A troubling legacy of fraud
South Dakota’s recent scandals are not isolated events but part of a troubling long-term pattern. Here are some others.
- Gear Up Scandal (2015): This scandal involved the mismanagement and embezzlement of millions in federal education funds through shell companies and falsified financial documents. The case ended in tragedy when one key figure murdered his family before taking his own life.
- EB-5 Scandal (2013-14): This one involved the misappropriation of investments and state funds in a federal program for economic development. The controversy culminated in the apparent suicide of a former state official.
- Northern Beef Packers Scandal (2013): A planned beef packing plant that received millions in state and federal funds failed, mired in allegations of fraud and insider deals.
Each scandal highlights significant lapses in oversight, transparency, and accountability. South Dakota has a fraud problem.
Too little, too late
The 2024 scandals have prompted recent legislative and administrative proposals aimed at strengthening oversight. Attorney General Jackley plans to propose new fraud protections this winter. Governor Noem has added an internal control officer and mandated annual training for state employees. The state auditor has pledged to revise procedures, and the legislature seeks answers, though it typically faces resistance from state agencies when it starts questioning operations.
While these measures sound promising, voters have little reason to believe they will effectively address the problem. Perhaps the state would benefit from involving fraud prevention experts. It also raises the question: why weren’t these measures implemented sooner? South Dakota’s history of fraud should have served as a clear warning.
Fraud may be inevitable
South Dakota’s chronic fraud problems may be inevitable. The state prides itself in its lean approach to government, prioritizing budget cuts and minimal spending. And the state’s closed primary election system encourages elected officials and candidates to try to outdo one another in proving their frugality and conservatism.

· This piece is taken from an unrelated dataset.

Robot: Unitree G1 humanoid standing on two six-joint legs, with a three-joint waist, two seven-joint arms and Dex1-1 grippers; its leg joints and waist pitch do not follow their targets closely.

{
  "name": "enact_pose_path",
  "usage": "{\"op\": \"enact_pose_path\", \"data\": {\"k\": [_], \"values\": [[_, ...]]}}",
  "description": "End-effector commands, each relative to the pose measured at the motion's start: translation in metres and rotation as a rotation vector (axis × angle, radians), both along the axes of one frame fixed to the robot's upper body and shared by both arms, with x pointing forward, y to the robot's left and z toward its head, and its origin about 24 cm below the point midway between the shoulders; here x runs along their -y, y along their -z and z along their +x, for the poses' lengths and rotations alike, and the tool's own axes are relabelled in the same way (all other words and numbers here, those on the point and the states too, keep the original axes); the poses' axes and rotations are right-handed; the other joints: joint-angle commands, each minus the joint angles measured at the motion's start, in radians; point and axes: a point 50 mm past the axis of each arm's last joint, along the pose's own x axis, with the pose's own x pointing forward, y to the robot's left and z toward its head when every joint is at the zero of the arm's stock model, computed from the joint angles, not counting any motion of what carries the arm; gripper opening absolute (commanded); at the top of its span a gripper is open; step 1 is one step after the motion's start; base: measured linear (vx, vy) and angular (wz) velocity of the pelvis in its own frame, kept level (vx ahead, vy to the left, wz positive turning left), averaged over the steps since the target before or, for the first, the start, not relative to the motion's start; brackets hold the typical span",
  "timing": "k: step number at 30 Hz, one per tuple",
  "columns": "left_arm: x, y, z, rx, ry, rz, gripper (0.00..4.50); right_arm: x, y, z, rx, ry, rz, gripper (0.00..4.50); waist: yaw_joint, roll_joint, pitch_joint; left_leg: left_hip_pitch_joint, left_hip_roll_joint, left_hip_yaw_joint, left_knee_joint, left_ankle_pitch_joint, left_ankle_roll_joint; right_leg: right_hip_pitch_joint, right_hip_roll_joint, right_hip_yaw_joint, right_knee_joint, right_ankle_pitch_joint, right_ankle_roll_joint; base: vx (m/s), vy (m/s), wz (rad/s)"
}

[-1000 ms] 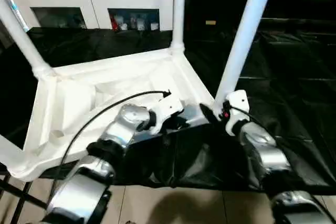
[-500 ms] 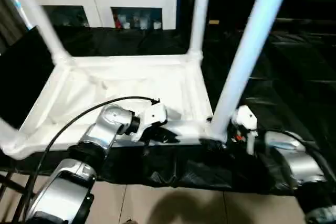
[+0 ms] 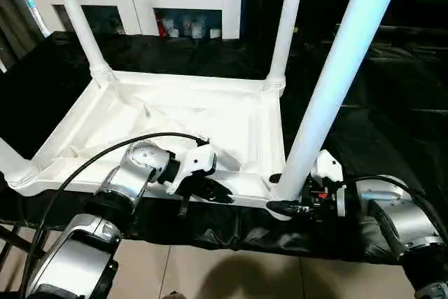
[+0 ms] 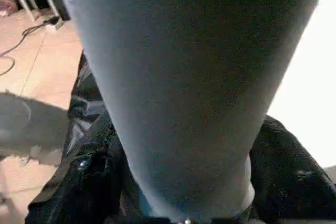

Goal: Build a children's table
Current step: Rotate leg to tighten

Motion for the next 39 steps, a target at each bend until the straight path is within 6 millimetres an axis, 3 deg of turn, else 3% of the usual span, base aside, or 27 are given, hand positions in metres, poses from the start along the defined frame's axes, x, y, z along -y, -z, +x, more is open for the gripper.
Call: {"op": "enact_pose_path", "data": {"k": [1, 3, 5, 9, 10, 11, 12, 14, 15, 17, 20, 25, 27, 30, 32, 33, 34, 36, 39], "values": [[0.008, -0.001, 0.004, 0.030, -0.065, -0.026, 0.00, -0.010, 0.001, 0.002, -0.001, 0.047, 0.044, 2.72, 0.000, -0.019, -0.051, 0.001, 0.054, -0.023, -0.062, -0.168, 0.091, 0.043, -0.084, 0.057, -0.076, -0.237, -0.195, 0.000, 0.000, 0.00], [0.021, 0.002, 0.014, 0.053, -0.218, -0.034, 0.00, -0.014, 0.013, 0.017, 0.012, 0.316, 0.026, 2.72, -0.007, -0.018, -0.048, 0.006, 0.052, -0.025, -0.064, -0.192, 0.065, 0.037, -0.086, 0.057, -0.083, -0.290, -0.187, 0.000, 0.000, 0.00], [0.025, 0.002, 0.016, 0.054, -0.243, -0.037, 0.00, -0.015, 0.017, 0.021, 0.011, 0.387, 0.010, 2.72, -0.010, -0.017, -0.047, 0.009, 0.050, -0.028, -0.068, -0.205, 0.041, 0.039, -0.088, 0.056, -0.091, -0.350, -0.171, 0.000, 0.000, 0.00], [0.047, 0.005, 0.018, 0.054, -0.298, -0.041, 0.00, -0.020, 0.031, 0.035, 0.009, 0.634, -0.047, 2.70, -0.030, -0.017, -0.047, 0.010, 0.048, -0.028, -0.069, -0.211, 0.023, 0.035, -0.085, 0.060, -0.088, -0.316, -0.180, 0.000, 0.000, 0.00], [0.055, 0.005, 0.017, 0.050, -0.310, -0.050, 0.00, -0.023, 0.034, 0.038, 0.002, 0.689, -0.052, 2.70, -0.035, -0.013, -0.049, 0.009, 0.047, -0.027, -0.067, -0.211, 0.027, 0.038, -0.085, 0.061, -0.089, -0.298, -0.187, 0.000, 0.000, 0.00], [0.062, 0.005, 0.017, 0.052, -0.318, -0.056, 0.00, -0.026, 0.036, 0.041, -0.001, 0.741, -0.063, 2.70, -0.035, -0.015, -0.049, 0.008, 0.047, -0.027, -0.066, -0.205, 0.030, 0.039, -0.086, 0.061, -0.088, -0.286, -0.189, 0.000, 0.000, 0.00], [0.075, 0.005, 0.015, 0.051, -0.330, -0.069, 0.00, -0.033, 0.038, 0.047, -0.010, 0.836, -0.069, 2.70, -0.038, -0.009, -0.049, 0.007, 0.046, -0.028, -0.066, -0.199, 0.033, 0.039, -0.086, 0.062, -0.086, -0.278, -0.193, 0.000, 0.000, 0.00], [0.081, 0.005, 0.014, 0.050, -0.332, -0.077, 0.00, -0.037, 0.038, 0.050, -0.005, 0.863, -0.064, 2.70, -0.040, -0.013, -0.051, 0.006, 0.043, -0.026, -0.064, -0.190, 0.039, 0.042, -0.085, 0.060, -0.087, -0.277, -0.190, 0.000, 0.000, 0.00], [0.086, 0.005, 0.013, 0.046, -0.335, -0.086, 0.00, -0.042, 0.037, 0.052, 0.006, 0.886, -0.054, 3.05, -0.040, -0.012, -0.050, 0.005, 0.043, -0.025, -0.063, -0.189, 0.047, 0.041, -0.085, 0.060, -0.089, -0.278, -0.187, 0.000, 0.000, 0.00], [0.090, 0.005, 0.012, 0.045, -0.326, -0.097, 0.00, -0.049, 0.030, 0.056, 0.035, 0.900, -0.003, 3.26, -0.039, -0.012, -0.051, 0.004, 0.043, -0.025, -0.064, -0.189, 0.056, 0.041, -0.084, 0.060, -0.089, -0.281, -0.182, 0.000, 0.000, 0.00], [0.086, 0.005, 0.012, 0.046, -0.330, -0.093, 0.00, -0.052, 0.027, 0.057, 0.042, 0.886, 0.033, 3.42, -0.039, -0.011, -0.050, 0.006, 0.045, -0.025, -0.065, -0.201, 0.060, 0.039, -0.083, 0.060, -0.091, -0.292, -0.176, 0.000, 0.000, 0.00], [0.065, 0.003, 0.016, 0.070, -0.322, -0.080, 0.00, -0.046, 0.017, 0.053, 0.100, 0.741, 0.056, 3.89, -0.034, -0.016, -0.055, 0.000, 0.045, -0.024, -0.061, -0.160, 0.088, 0.046, -0.084, 0.061, -0.079, -0.204, -0.195, 0.000, 0.000, 0.00], [0.055, 0.002, 0.014, 0.073, -0.285, -0.080, 0.00, -0.040, 0.015, 0.049, 0.112, 0.641, 0.058, 3.89, -0.032, -0.019, -0.055, -0.003, 0.043, -0.022, -0.058, -0.146, 0.109, 0.049, -0.084, 0.060, -0.077, -0.182, -0.205, 0.000, 0.000, 0.00], [0.042, -0.001, 0.011, 0.067, -0.207, -0.092, 0.00, -0.031, 0.010, 0.039, 0.100, 0.475, 0.069, 3.89, -0.027, -0.021, -0.053, -0.003, 0.045, -0.022, -0.059, -0.153, 0.116, 0.050, -0.083, 0.059, -0.080, -0.208, -0.196, 0.000, 0.000, 0.00], [0.039, -0.002, 0.010, 0.063, -0.187, -0.094, 0.00, -0.028, 0.008, 0.035, 0.094, 0.423, 0.077, 3.89, -0.023, -0.018, -0.053, -0.004, 0.051, -0.021, -0.060, -0.149, 0.124, 0.048, -0.080, 0.058, -0.075, -0.187, -0.197, 0.000, 0.000, 0.00], [0.031, -0.003, 0.007, 0.054, -0.140, -0.087, 0.00, -0.023, 0.004, 0.026, 0.073, 0.304, 0.091, 3.89, -0.021, -0.011, -0.054, -0.003, 0.053, -0.022, -0.059, -0.151, 0.126, 0.047, -0.081, 0.058, -0.072, -0.174, -0.203, 0.000, 0.000, 0.00], [0.031, -0.003, 0.007, 0.054, -0.140, -0.087, 0.00, -0.023, 0.004, 0.026, 0.073, 0.304, 0.091, 3.89, -0.021, -0.014, -0.054, -0.002, 0.054, -0.022, -0.059, -0.154, 0.128, 0.047, -0.080, 0.058, -0.071, -0.163, -0.208, 0.000, 0.000, 0.00], [0.021, -0.005, 0.006, 0.038, -0.090, -0.071, 0.00, -0.014, 0.002, 0.011, 0.035, 0.131, 0.063, 3.89, -0.018, -0.011, -0.052, -0.001, 0.053, -0.021, -0.059, -0.171, 0.124, 0.046, -0.079, 0.057, -0.076, -0.180, -0.210, 0.000, 0.000, 0.00], [0.015, -0.007, 0.006, 0.028, -0.058, -0.062, 0.00, -0.009, 0.002, 0.002, -0.002, 0.032, 0.032, 3.63, -0.008, -0.009, -0.053, 0.000, 0.053, -0.021, -0.059, -0.173, 0.118, 0.046, -0.082, 0.058, -0.076, -0.185, -0.208, 0.000, 0.000, 0.00]]}}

However, this minimalist approach to government often leaves critical oversight and auditing functions underfunded. So public assets are left unguarded and vulnerable to bad actors.
South Dakota voters deserve both answers and action. If leaders continue prioritizing reactive measures over systemic reform, the cycle of mismanagement and scandal will persist. It’s time for elected officials to deliver the accountability they’ve long promised.
As I learned during the SD GEAR UP scandal in the previous decade, state government strives to push accountability down through the ranks and, whenever possible, outward to consultants and contractors. The accountability culture begins at the top, with senior executive branch employees who serve at the pleasure of the governor (e.g., cabinet secretaries and their direct reports).
I made a proposal (in a five-page double-spaced memo) sent to all state legislators several years ago. My proposal would either expand the mandate of the SD State Auditor and the legislature’s GOAC or create a companion agency modeled on the Auditor’s office that would explicitly oversee the executive branch’s program operations. Needless to say, few legislators understood and there was no passion to address the lack of accountability processes for senior executives in state government.
The dwindling news media also has a watchdog role in covering state government, and South Dakota operates in notoriously closed fashion. One has to wonder how many fraudsters have never been detected.